I'll tell you how much you have hurt me

-¿Quieres saber lo que pienso de ti? Que fuiste un lastre. Sí, que pudiste dármelo todo y no me diste nada. Deberías haberme querido, ¿es tanto pedir? Pero no querido ahora, que tengo toda la pasta y el reconocimiento con el que puede soñar un mortal. Tenías que haberme querido siempre, en todo momento, fuese o no un fracasado. No vale querer solamente al Ville que toca en teatros de toda Europa llenos de entendidos, debiste querer a aquel que tocaba en la calle lleno de frío y de hambre, ganando dos putas perras, y no haberle hecho sentir un inútil. ¿Y qué me dices del Ville que solo tenía cinco años, o cuatro? ¿Te acuerdas de él? ¡Debías haberme liberado de mi padre! ¡Joder, me la suda lo comida que te tuviese la cabeza, como siempre dices, con tal de que me echases agua oxigenada en las putas heridas en lugar de irte detrás de él como un perro faldero! Las cicatrices que me dejasteis por fuera no se van a borrar nunca, pero las que están por dentro aún escuecen, aún me duelen hoy en día. Y fue tan culpable él por darme de hostias como tú por permitirlo.

-Ville…yo te salvé… 

-Ah, ese es tu argumento de mayor peso, ¿no? Siempre me lo recriminas, día tras día, noche tras noche, diga lo que diga y haga lo que haga. ¿Quieres que te diga por qué me salvaste? Porque alguien encontraría mi cuerpo en la nieve y se lo dirían a la pasma, y ellos sabrían que era tu hijo. Y no podrías vivir en la cárcel, ahí no hay televisión de plasma ni tarjetas de crédito, te volverías loca. El único que fue capaz de sobrevivir aquel día fui yo, que no quiero ni pensar el tormento que pasé pugnando porque mi corazón siguiese latiendo desde que me escupiste de dentro hasta que llegamos al hospital, pero nunca lo reconoces, dices que el mérito fue tuyo, y te pintas como una mártir. Sé que si fueses la señora Niemi, me habrías tratado mejor durante toda mi vida, me habrías salvado sin pedirme nada a cambio, ni lujos, ni pasta, ni nada. No quiero que me pidas perdón, ¿sabes? Porque ahora ya es demasiado tarde, y si me hubieses cuidado como una buena madre, sé que  no tendría nada que perdonarte. Al menos mi Anja pudo tener una madre mejor que yo. Ignoro por qué, ignoro si te contagió papá su odio como a un bicho infesto, lo ignoro. Pero ahora no pretendas que me trague tus disculpas, puta frustrada, haber cuidado a ese niño cuando pudiste.
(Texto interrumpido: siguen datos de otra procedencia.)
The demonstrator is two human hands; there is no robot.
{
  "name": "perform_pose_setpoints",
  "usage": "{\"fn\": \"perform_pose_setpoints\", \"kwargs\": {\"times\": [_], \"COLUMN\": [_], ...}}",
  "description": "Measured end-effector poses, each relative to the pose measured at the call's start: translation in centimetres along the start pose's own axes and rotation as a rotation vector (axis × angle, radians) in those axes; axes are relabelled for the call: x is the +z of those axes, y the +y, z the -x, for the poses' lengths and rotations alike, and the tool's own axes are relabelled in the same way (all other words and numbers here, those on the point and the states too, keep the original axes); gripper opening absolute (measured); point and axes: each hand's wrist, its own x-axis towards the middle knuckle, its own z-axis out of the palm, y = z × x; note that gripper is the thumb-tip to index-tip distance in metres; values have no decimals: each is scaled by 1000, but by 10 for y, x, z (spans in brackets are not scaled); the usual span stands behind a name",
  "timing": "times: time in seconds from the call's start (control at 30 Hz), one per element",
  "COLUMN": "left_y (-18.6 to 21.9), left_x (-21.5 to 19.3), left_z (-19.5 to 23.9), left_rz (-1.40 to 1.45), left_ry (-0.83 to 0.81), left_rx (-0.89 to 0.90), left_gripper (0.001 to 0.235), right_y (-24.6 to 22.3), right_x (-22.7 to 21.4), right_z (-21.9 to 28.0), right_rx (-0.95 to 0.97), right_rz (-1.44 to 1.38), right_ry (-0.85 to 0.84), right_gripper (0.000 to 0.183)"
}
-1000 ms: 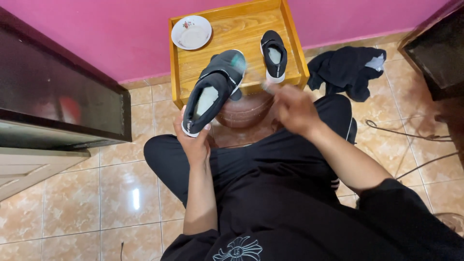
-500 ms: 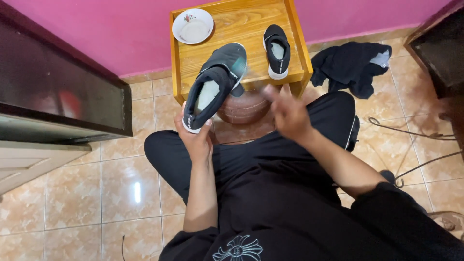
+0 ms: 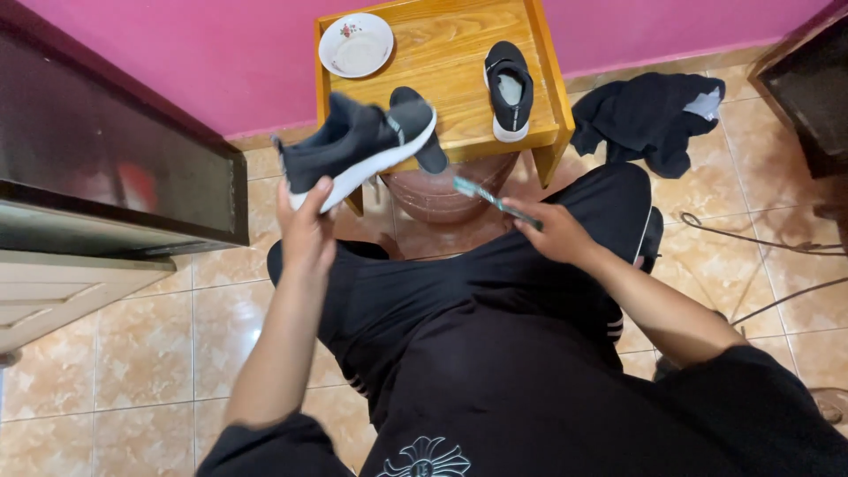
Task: The person cleans a black and white sneaker and its insole using a toothbrush and a cleaning solution. They scrub the sole, insole, and upper parts of the shoe, dipping the brush into a bowl of solution as needed.
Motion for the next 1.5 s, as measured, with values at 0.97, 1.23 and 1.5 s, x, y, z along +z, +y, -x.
{"fn": "perform_pose_setpoints", "kwargs": {"times": [0.97, 1.23, 1.5], "left_y": [-4, -33, -47], "left_x": [-51, -64, -61], "left_z": [140, 134, 120], "left_rz": [466, 484, 460], "left_ry": [-76, -124, -92], "left_rx": [52, -58, -103], "left_gripper": [32, 29, 31], "right_y": [-157, -162, -138], "right_x": [71, 65, 71], "right_z": [9, 2, 2], "right_rx": [-578, -604, -560], "right_rz": [-85, -34, -160], "right_ry": [151, 227, 3], "right_gripper": [28, 27, 32]}}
Me di la vuelta apresurada y bruscamente. Notaba los músculos tensos, la piel del rostro tirante, los dientes apretados, rechinando, queriendo quebrarse unos a los otros, el corazón liándose a golpes contra mis costillas, los jadeos en mi pecho descontrolados. Quise suspirar aliviado y no pude. Quise llorar y no pude.

-¿Te has quedado a gusto, Ville?

-No.-murmuro, dándole todavía la espalda. No quería volver a mirarla mientras los ojos se me encharcaban de lágrimas de bilis ácida.-Porque no te imaginas cuantísimo daño me hace decirte todo esto. Preferiría decirte que eres la mejor madre del mundo, que te echaré de menos y que te adoro, pero no puedo…No puedo.

Me encamino entonces hacia la puerta de la habitación. Necesitaba respirar, tomar el aire, fumarme un cigarro, relajarme. El hospital se me quedaba pequeño.

-Minä rakastan sinua, poika.

Y la puerta se cerró en estentóreo portazo.